→ EXERCISE INSTRUCTIONS:
Print nothing but the lines below starting at the line that holds "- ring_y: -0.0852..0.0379" and ending at the line that holds "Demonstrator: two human", including both, each exactly as written.

[Start of Attachment]

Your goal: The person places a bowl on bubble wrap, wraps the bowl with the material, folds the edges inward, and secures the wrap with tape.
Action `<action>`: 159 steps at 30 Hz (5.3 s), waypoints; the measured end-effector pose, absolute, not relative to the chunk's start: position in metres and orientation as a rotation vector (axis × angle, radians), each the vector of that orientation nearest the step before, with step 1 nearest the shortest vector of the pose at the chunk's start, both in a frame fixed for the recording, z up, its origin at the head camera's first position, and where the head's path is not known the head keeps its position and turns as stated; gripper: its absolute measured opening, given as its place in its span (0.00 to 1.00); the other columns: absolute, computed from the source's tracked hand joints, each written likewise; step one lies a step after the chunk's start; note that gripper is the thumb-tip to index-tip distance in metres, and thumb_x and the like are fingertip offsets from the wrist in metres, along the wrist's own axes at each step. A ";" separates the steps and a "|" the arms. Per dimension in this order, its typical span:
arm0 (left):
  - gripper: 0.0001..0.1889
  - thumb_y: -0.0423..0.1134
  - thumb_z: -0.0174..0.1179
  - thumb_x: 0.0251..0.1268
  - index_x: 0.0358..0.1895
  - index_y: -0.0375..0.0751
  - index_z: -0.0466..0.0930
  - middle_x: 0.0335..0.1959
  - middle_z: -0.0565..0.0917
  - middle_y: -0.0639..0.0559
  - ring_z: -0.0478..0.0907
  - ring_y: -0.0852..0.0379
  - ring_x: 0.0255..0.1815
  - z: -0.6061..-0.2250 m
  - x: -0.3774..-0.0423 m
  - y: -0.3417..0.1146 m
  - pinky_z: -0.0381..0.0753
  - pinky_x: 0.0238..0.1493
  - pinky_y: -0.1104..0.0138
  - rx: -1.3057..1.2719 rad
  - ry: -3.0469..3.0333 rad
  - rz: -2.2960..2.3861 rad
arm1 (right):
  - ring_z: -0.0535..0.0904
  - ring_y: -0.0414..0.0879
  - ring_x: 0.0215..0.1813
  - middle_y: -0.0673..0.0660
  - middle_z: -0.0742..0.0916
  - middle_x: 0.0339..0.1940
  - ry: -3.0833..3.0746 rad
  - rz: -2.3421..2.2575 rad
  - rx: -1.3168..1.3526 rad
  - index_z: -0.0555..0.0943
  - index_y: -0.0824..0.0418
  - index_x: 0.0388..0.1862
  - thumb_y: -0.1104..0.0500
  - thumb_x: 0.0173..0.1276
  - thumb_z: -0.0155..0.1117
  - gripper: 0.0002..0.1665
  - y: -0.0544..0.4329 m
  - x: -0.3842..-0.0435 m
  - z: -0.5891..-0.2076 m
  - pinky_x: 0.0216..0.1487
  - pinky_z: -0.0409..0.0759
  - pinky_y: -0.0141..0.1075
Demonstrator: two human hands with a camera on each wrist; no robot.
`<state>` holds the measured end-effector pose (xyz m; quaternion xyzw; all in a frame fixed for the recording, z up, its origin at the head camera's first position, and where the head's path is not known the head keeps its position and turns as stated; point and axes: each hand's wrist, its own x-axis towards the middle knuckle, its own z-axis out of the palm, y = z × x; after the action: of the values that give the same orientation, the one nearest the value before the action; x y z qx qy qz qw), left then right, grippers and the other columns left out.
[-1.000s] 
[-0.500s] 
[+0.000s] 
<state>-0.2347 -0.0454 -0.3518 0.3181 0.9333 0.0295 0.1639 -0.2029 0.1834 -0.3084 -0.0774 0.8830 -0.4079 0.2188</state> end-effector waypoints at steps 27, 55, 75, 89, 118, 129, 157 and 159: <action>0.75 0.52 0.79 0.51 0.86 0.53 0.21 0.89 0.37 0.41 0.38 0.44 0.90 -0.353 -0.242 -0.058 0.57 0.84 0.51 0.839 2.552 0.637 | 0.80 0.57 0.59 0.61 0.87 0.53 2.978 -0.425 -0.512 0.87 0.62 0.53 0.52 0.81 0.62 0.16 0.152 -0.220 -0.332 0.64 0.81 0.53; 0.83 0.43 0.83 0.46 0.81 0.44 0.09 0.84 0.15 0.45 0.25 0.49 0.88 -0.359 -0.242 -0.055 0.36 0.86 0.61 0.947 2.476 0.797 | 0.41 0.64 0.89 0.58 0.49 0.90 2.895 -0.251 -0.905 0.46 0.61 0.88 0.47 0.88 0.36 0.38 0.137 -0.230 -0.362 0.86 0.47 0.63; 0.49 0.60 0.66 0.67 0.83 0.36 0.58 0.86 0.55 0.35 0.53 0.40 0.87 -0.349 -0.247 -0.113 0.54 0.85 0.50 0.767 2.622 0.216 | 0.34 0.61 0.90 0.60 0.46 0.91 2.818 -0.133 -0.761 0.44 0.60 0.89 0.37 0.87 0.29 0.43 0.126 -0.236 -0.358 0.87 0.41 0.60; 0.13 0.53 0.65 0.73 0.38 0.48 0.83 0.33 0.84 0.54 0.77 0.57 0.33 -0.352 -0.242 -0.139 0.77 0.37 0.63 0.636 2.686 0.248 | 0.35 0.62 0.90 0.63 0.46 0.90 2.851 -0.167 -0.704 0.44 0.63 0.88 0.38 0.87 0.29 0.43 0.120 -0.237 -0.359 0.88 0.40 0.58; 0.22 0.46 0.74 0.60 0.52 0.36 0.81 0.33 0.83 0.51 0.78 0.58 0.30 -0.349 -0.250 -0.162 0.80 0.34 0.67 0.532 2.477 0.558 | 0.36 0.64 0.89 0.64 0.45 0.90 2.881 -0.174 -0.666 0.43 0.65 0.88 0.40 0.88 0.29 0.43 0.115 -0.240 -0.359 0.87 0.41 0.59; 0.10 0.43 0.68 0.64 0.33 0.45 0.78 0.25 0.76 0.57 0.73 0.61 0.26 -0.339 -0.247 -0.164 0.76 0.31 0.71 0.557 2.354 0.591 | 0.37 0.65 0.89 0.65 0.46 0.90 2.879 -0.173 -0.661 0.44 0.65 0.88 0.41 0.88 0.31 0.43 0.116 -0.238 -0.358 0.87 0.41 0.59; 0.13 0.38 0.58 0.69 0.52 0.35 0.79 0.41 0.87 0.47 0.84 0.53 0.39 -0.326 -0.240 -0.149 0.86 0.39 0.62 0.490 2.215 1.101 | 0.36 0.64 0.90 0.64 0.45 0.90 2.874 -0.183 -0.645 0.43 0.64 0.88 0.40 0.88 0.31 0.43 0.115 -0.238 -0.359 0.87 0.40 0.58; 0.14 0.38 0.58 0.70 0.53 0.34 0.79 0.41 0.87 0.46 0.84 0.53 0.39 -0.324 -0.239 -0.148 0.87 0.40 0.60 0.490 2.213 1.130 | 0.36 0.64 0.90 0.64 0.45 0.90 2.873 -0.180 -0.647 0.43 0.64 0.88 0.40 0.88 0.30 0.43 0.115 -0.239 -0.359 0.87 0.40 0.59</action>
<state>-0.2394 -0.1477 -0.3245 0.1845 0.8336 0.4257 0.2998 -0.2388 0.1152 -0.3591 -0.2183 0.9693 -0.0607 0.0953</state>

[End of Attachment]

→ YOUR RESPONSE:
  - ring_y: -0.0852..0.0379
  - ring_x: 0.0255..0.1815
  - z: -0.6061..-0.2250 m
  - x: -0.3774..-0.0423 m
  - y: -0.3417..0.1146 m
  - pinky_z: -0.0381..0.0753
  - pinky_x: 0.0238..0.1493
  - pinky_y: -0.1104..0.0138
  - rx: -1.3057..1.2719 rad
  - ry: -3.0469..3.0333 rad
  - rz: -2.2960..2.3861 rad
arm1 (right):
  - ring_z: -0.0535..0.0904
  - ring_y: -0.0414..0.0879
  - ring_x: 0.0215..0.1813
  - middle_y: -0.0673..0.0660
  - middle_z: -0.0742..0.0916
  - middle_x: 0.0339..0.1940
  - ry: -3.0833..3.0746 rad
  - rz: -2.3421..2.2575 rad
  - rx: -1.3168..1.3526 rad
  - index_z: -0.0555..0.0943
  - index_y: -0.0824..0.0418
  - index_x: 0.0388..0.1862
  - thumb_y: -0.1104..0.0500
  - thumb_x: 0.0173..0.1276
  - thumb_z: -0.0155..0.1117
  - gripper: 0.0002..0.1665
  - y: -0.0544..0.4329 m
  - x: -0.3842..-0.0435 m
  - z: -0.5891..-0.2076 m
  - pinky_x: 0.0216..0.1487
  - pinky_z: -0.0409..0.0759
  - pinky_y: -0.0141..0.1075
Demonstrator: two human hands with a camera on each wrist; no robot.

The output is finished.